The modern movement towards user-generated content began, really, with blogs, in response to the idea that bloggers on the ground can share information and insight more quickly, and perhaps more accurately, than the mainstream media. This is, in large part, probably true, and 'citizen journalism' has rightly been heralded. But journalism is an odd profession. A reporter's main duty is tell people what is going on in a certain part of the world ('the here') at a given time ('the now'). Aside from the ability to write clearly, and a commitment to broad impartiality (I'm talking hard news reporters here, not comment writers), there aren't that many specific technical skills involved, except maybe shorthand. This is not to denigrate journalism - it's hard work, and hard to do well - but the entry barriers are not particularly high, and so what journalists do can be copied by bloggers.
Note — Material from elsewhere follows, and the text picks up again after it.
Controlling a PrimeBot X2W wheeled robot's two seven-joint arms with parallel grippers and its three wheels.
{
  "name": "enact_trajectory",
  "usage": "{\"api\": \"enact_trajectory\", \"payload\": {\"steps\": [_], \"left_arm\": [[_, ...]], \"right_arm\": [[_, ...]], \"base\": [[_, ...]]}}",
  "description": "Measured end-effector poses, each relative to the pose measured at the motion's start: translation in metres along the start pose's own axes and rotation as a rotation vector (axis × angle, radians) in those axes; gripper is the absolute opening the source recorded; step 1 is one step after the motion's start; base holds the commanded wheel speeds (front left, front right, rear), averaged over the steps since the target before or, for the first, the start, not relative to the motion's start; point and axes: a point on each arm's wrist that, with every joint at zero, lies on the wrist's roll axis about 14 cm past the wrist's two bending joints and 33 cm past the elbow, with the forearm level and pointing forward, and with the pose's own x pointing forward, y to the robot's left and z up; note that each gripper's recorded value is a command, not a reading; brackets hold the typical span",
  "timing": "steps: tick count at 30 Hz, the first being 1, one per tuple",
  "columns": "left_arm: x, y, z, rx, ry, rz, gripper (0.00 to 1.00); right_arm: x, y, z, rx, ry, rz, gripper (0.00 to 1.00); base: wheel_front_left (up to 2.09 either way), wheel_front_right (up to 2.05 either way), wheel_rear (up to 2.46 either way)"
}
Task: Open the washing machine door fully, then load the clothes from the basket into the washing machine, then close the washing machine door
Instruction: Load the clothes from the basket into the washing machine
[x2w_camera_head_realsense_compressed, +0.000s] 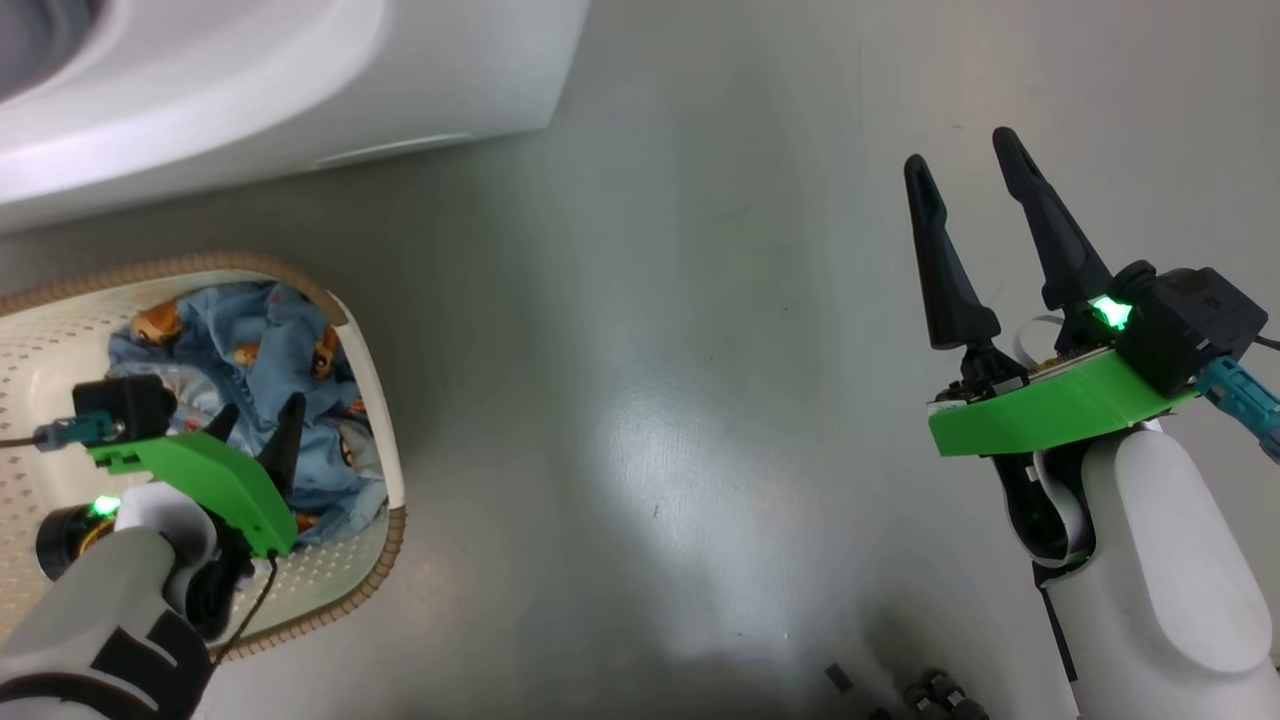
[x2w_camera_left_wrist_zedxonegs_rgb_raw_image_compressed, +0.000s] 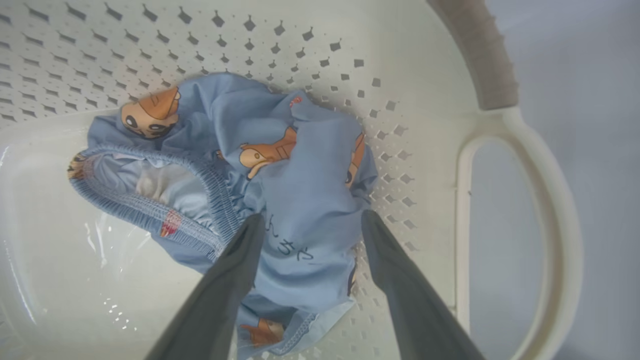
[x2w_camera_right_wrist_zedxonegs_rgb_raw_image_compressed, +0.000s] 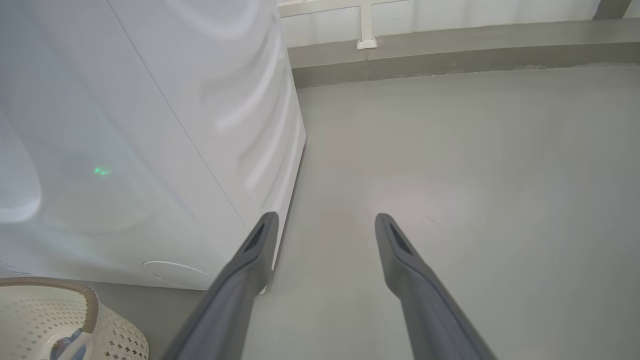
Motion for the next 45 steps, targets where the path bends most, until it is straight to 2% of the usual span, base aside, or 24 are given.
{"api": "enact_trajectory", "payload": {"steps": [19, 20, 21, 24, 30, 45], "left_arm": [[0.019, 0.005, -0.007, -0.037, 0.057, 0.0, 1.0], [0.02, 0.005, -0.007, -0.038, 0.059, -0.001, 0.88], [0.021, 0.004, -0.006, -0.04, 0.059, -0.001, 0.56], [0.024, 0.004, -0.006, -0.047, 0.06, -0.003, 0.0], [0.023, 0.004, -0.005, -0.062, 0.057, 0.001, 0.0], [-0.011, 0.004, 0.036, -0.128, -0.112, 0.015, 0.0]], "right_arm": [[0.008, 0.004, -0.012, -0.038, 0.019, 0.036, 1.0], [0.008, 0.003, -0.012, -0.039, 0.021, 0.034, 1.0], [0.008, 0.003, -0.012, -0.04, 0.021, 0.034, 1.0], [0.008, 0.001, -0.013, -0.043, 0.022, 0.032, 1.0], [0.008, 0.002, -0.011, -0.05, 0.018, 0.035, 1.0], [0.008, 0.018, 0.023, -0.048, -0.056, 0.068, 1.0]], "base": [[0.0, 0.0, 0.0], [0.0, 0.0, 0.0], [0.0, 0.0, 0.0], [0.0, 0.0, 0.0], [0.0, 0.0, 0.0], [0.0, 0.0, 0.0]]}}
Writing encyclopedias, like brain surgery or fitting boilers, requires a lot of technical skill. The skill is not the ability to write (though this matters) but the ability to design research: to dig out facts and verify their accuracy. Journalists do this too, but normally on less obscure subjects. This skill is important. Whether you're reading an EB or a Wikipedia entry, you have to trust that whoever wrote it is right.
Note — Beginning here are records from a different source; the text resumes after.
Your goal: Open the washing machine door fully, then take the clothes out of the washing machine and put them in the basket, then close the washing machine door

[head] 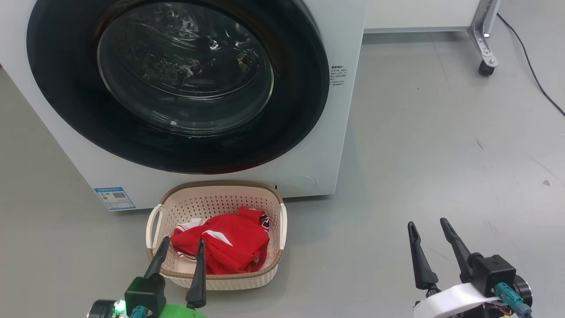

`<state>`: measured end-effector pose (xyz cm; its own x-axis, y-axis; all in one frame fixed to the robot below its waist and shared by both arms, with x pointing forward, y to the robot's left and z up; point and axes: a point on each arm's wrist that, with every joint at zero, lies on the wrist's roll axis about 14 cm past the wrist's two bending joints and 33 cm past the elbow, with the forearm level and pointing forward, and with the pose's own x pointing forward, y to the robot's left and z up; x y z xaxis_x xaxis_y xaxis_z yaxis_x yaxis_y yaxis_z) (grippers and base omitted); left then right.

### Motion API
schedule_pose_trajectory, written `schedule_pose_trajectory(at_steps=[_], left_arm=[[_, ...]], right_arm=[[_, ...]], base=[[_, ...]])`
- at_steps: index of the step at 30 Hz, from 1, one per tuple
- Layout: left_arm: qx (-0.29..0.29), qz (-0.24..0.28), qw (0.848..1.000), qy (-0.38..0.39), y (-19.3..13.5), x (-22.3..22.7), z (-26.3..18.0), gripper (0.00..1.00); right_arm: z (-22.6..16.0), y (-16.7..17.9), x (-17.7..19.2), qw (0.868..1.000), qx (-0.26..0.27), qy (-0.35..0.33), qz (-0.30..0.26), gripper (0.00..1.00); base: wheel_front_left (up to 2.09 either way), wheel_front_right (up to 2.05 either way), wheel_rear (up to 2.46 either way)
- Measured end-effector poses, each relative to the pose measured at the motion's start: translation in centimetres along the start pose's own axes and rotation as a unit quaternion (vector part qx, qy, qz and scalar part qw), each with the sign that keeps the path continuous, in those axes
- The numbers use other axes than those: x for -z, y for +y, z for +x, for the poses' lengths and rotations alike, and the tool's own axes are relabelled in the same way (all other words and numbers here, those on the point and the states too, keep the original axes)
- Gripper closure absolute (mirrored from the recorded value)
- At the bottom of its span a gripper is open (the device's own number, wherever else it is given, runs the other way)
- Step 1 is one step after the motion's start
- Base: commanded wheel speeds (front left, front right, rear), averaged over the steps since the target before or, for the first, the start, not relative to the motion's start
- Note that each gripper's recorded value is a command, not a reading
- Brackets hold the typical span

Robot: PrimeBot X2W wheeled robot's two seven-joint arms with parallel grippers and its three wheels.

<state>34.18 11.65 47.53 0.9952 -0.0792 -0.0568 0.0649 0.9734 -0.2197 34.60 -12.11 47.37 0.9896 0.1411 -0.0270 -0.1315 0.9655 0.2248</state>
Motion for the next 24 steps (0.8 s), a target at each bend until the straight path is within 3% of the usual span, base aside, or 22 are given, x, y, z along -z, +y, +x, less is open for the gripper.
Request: schedule_pose_trajectory(at_steps=[20, 21, 24], left_arm=[[0.004, -0.001, 1.0, 0.001, -0.2, 0.1, 0.0, 0.0], [0.004, 0.0, 1.0, 0.002, -0.2, 0.1, 0.0, 1.0], [0.001, 0.0, 1.0, 0.021, -0.1, 1.3, -0.3, 1.0]], right_arm=[[-0.3, -0.2, 0.0, 1.0, 0.005, -0.001, 0.002, 0.0], [-0.3, -0.2, 0.0, 1.0, 0.005, -0.001, 0.002, 1.0], [-0.7, -0.3, 1.2, 1.0, 0.009, 0.018, 0.004, 1.0]], base=[[0.0, 0.0, 0.0], [0.0, 0.0, 0.0], [0.0, 0.0, 0.0]])
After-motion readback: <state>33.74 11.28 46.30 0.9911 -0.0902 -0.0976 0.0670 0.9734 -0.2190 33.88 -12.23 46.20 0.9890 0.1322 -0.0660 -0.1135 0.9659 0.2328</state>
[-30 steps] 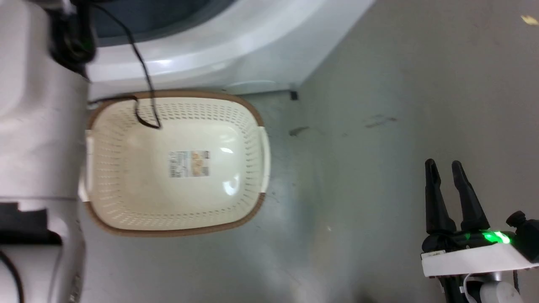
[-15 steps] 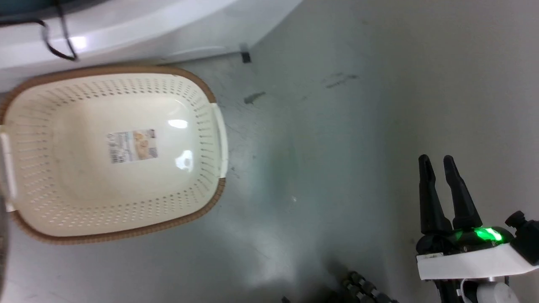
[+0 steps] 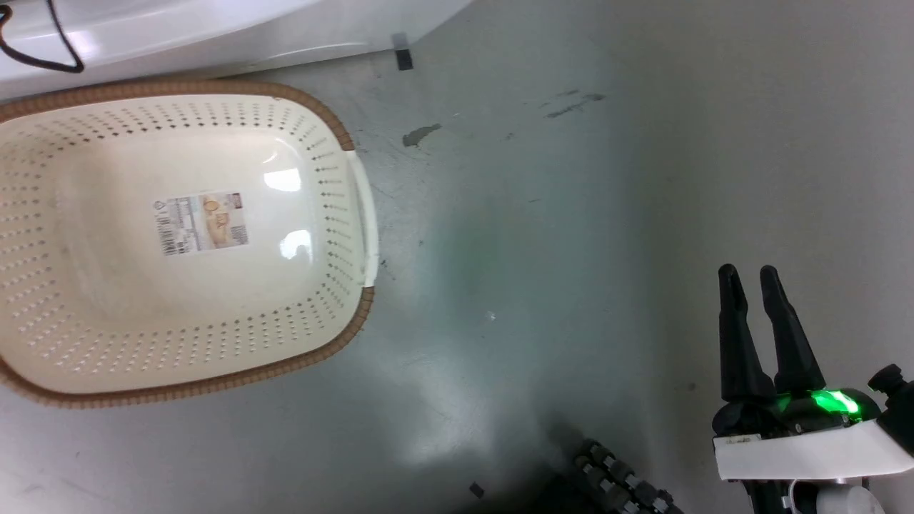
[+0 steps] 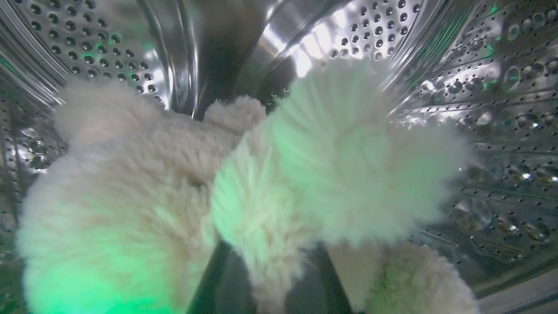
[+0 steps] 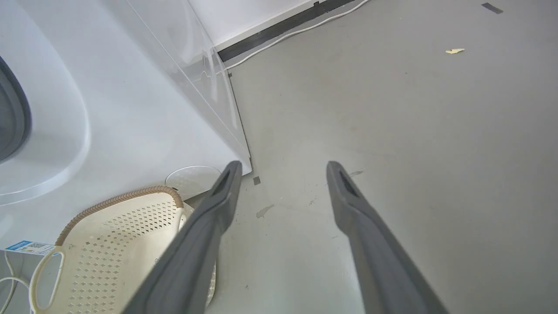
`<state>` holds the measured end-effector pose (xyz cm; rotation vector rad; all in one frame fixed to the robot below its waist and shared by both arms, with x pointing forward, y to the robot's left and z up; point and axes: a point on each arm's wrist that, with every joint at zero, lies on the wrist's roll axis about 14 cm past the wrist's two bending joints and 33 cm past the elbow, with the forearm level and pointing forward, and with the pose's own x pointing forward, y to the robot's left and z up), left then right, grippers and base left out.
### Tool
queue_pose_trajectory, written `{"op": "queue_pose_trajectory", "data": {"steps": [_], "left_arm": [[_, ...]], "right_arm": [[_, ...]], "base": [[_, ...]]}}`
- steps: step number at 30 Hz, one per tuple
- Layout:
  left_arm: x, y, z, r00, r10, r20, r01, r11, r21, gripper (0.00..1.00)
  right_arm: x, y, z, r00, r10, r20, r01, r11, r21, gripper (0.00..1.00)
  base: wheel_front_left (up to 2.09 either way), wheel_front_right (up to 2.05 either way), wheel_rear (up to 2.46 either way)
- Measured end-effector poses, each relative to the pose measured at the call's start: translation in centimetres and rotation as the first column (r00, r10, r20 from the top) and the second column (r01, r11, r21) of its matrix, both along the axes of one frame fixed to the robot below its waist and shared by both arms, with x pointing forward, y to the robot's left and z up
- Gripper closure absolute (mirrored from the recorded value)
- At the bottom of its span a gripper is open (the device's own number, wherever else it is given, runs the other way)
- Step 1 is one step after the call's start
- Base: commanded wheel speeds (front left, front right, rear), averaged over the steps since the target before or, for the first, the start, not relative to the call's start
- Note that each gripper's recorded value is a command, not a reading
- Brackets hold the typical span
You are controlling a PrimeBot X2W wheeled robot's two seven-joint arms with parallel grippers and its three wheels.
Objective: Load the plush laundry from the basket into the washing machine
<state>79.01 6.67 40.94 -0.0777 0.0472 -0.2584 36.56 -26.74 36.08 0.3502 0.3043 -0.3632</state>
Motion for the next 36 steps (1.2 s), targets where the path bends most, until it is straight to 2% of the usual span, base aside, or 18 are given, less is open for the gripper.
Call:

So whom do you trust: an anonymous EB encyclopedist or an anonymous Wikipedia contributor? Here's a good way of deciding: starvation.
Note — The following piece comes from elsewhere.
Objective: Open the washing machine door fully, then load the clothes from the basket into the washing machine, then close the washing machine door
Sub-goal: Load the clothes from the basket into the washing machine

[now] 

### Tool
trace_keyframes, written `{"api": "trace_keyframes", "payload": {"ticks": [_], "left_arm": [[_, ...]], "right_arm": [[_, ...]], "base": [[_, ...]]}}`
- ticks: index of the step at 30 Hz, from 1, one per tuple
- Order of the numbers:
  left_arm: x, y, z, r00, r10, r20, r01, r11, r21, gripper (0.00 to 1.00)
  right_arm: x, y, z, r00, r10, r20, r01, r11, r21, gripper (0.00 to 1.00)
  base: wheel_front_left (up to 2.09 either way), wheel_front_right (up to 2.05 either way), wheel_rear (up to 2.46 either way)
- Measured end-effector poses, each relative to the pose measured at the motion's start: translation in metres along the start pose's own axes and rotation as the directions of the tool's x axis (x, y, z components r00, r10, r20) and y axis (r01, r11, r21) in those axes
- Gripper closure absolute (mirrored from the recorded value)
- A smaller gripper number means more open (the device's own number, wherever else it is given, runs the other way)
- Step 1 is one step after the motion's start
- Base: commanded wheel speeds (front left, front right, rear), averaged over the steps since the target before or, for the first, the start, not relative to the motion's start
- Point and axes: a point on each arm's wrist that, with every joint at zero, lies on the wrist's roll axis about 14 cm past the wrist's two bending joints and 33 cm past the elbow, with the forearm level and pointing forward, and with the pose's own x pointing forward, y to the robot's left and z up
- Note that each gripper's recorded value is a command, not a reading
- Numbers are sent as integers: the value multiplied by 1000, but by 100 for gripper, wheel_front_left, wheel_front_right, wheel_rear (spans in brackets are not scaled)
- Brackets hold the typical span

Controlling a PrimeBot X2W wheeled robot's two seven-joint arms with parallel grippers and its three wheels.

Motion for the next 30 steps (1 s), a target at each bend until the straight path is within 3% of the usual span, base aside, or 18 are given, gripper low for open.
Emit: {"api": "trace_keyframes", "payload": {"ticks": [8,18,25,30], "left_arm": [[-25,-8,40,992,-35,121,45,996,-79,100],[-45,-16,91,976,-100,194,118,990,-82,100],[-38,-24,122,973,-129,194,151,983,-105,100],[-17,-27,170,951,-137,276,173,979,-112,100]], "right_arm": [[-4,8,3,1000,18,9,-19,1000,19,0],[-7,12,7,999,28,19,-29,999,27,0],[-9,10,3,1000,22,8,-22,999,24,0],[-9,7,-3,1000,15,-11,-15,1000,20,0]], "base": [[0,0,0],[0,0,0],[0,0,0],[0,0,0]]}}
We all, unless we're very rich, have to work to live. Encyclopedists get paid for what they do. Their work is monitored by other encyclopedists, who also have to write and review entries in order to make a living. If they screw up, they get sacked. Also, since encyclopedia-writing is something you get paid for, the entry barrier is quite high: you will have to prove your ability to research before they'll let you do it. You will also, probably, be a near-specialist in a given area: botany, for example, or politics, or history, or Japan. In short, as in all jobs, there is pressure to perform. Here, the pressure is to be right. With Wikipedia, there is no pressure to be right (apart from personal pride) because nobody does it for a living. If I had to pick, with no prior knowledge and no ability to check, whose entry to trust, I'd choose the writer whose kids won't eat if the text isn't good enough.
Now, on the negative side, the point can be made that the sheer number of authors on Wikipedia creates an effective check on inaccuracy. This is true, and to a layman it seems to work. Aside from occasional vandalism (which it seems unfair to dwell on), to a layman most of the entries seem pretty accurate. In that sense, most of what's in it is 'good enough'. The problem comes when you need to be absolutely sure on a certain detail. How do you know that the research has been done using up-to-date resources, and that something important but obscure isn't missing?
You, as an amateur, can only critique an entry up to the limit of your own knowledge. On Wikipedia, all you know is that the entry has been edited by lots of other people who may not have more expertise than you. Yes, there is weight of numbers, which will allow for small corrections to aggregate, but you can only hope that some of that editing has been done by someone who really knows the subject. Even then, that person would need a lot of spare time and passion to improve an entry dramatically. At least with a professionally-edited encyclopedia you know that serious money and time have been spent by the publisher to get the best possible quality.
And yes, sometimes encyclopedists get it wrong, which is why Britannica's idea of letting people submit corrections and suggestions to the editors is a good one. Collaborative but not democratic: it reminds us that the most important thing about an encyclopedia, like a life-saving operation, is that it is done well, not that everyone gets to have a go.